(TASK TO CARRY OUT)
Start at the first line of the material. Repeat each line exactly through the one containing "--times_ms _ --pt", then stop.
#### STORED DATA ####
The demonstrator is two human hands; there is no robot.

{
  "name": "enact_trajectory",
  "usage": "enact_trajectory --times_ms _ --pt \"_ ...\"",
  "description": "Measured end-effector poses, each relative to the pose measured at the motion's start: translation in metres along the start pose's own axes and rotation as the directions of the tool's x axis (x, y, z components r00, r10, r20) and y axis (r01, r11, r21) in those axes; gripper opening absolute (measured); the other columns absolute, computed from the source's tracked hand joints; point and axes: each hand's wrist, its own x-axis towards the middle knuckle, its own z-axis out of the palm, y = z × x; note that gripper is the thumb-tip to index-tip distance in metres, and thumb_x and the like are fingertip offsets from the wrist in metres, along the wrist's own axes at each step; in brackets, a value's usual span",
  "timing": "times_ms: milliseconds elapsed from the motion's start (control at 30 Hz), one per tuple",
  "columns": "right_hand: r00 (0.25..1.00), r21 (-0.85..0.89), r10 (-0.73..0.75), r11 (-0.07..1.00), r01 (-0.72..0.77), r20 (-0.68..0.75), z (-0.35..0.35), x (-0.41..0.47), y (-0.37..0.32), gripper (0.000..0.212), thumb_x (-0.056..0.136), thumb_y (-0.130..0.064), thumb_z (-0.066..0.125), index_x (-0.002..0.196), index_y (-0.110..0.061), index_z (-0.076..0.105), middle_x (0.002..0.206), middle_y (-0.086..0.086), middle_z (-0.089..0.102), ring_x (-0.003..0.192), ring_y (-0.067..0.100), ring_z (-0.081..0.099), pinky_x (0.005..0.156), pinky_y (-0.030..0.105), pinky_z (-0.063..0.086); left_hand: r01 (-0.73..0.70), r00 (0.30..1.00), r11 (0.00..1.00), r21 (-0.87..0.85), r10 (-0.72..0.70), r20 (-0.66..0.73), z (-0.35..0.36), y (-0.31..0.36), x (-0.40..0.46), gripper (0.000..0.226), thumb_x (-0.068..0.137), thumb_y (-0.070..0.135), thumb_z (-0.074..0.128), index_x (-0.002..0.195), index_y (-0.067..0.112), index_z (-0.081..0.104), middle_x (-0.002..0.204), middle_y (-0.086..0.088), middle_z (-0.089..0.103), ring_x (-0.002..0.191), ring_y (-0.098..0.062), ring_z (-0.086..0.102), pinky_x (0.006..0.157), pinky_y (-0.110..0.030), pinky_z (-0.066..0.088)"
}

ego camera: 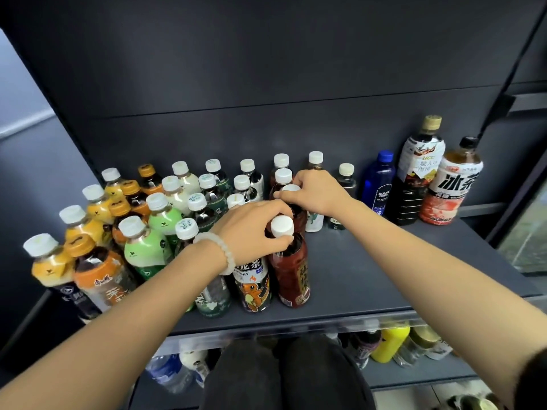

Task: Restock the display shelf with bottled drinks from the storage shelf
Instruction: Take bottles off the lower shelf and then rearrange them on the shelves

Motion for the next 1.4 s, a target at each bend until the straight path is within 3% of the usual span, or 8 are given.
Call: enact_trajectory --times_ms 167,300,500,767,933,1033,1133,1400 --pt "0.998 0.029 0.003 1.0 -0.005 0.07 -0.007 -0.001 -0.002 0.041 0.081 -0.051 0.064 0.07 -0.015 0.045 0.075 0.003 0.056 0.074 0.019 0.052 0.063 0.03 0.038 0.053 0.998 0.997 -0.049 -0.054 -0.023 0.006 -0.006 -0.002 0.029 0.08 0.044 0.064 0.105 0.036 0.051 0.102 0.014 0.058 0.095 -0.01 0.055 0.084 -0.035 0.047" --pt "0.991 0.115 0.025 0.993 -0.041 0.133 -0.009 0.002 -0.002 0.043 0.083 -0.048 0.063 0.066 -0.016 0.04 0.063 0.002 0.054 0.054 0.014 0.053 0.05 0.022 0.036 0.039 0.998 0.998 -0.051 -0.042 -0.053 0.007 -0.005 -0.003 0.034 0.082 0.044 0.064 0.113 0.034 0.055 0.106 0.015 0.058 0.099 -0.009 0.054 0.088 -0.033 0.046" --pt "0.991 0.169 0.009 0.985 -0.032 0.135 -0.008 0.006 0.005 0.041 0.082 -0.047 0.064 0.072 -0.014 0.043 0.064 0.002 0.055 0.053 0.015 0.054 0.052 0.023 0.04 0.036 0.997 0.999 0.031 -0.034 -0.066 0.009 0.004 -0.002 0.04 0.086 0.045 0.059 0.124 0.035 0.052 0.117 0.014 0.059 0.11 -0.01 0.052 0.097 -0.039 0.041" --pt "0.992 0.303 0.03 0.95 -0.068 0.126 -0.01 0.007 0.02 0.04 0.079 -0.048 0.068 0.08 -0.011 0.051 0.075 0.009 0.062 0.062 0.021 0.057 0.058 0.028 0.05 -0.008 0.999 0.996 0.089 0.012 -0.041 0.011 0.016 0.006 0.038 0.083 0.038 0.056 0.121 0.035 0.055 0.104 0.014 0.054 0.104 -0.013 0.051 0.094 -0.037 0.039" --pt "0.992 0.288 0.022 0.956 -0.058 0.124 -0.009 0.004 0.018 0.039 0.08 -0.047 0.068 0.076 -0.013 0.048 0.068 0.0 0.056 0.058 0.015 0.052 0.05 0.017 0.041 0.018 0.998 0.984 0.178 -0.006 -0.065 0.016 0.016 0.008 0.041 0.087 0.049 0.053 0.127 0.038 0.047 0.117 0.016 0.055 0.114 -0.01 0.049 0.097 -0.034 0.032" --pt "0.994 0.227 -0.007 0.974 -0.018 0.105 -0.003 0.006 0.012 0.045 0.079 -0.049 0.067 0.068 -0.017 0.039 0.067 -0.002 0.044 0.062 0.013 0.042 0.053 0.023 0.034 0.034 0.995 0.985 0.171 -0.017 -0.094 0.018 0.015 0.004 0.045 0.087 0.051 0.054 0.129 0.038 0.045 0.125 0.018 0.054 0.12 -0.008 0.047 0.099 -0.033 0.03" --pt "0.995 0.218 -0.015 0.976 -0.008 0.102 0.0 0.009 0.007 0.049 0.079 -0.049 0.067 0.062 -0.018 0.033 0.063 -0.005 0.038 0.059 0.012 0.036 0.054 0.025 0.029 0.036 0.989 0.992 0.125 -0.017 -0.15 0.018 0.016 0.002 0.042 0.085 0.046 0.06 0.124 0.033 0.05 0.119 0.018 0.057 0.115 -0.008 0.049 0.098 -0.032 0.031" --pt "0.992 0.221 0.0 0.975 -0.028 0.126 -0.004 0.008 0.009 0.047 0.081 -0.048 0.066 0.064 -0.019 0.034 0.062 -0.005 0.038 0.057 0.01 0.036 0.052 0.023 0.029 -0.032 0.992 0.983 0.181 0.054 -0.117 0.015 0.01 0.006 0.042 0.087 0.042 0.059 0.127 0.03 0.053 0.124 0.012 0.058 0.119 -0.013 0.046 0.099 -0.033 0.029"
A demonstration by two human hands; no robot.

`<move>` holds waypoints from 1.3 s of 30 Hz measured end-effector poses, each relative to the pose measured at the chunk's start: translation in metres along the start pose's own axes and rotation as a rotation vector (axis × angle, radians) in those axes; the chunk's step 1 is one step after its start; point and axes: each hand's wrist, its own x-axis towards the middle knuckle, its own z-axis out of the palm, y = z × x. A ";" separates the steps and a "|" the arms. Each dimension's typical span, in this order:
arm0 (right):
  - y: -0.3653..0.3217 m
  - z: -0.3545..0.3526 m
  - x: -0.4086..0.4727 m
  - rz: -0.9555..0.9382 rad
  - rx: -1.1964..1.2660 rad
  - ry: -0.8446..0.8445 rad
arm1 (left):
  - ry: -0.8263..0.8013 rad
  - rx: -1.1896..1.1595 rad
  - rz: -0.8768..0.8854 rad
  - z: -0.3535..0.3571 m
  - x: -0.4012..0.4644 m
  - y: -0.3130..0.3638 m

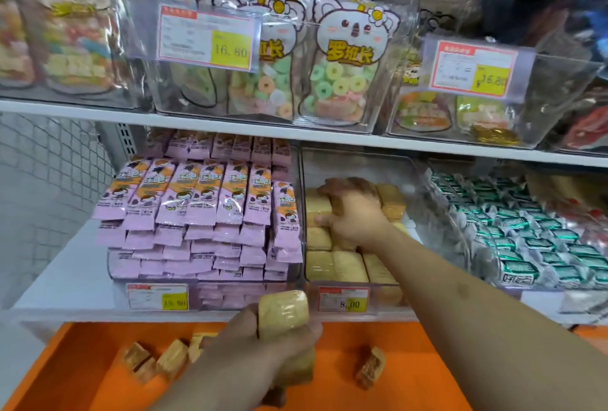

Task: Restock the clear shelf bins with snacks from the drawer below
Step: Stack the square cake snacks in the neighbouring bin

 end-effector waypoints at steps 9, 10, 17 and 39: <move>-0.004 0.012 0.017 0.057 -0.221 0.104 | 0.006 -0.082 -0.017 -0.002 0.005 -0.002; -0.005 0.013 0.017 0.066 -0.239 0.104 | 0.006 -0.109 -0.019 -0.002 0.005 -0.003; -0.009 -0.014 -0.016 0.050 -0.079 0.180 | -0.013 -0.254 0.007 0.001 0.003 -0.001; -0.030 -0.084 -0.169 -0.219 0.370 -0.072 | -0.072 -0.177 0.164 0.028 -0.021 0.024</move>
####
(COMPLETED TASK)
The demonstrator is two human hands; there is no robot.

{
  "name": "enact_trajectory",
  "usage": "enact_trajectory --times_ms _ --pt \"_ ...\"",

The exercise has been answered in full.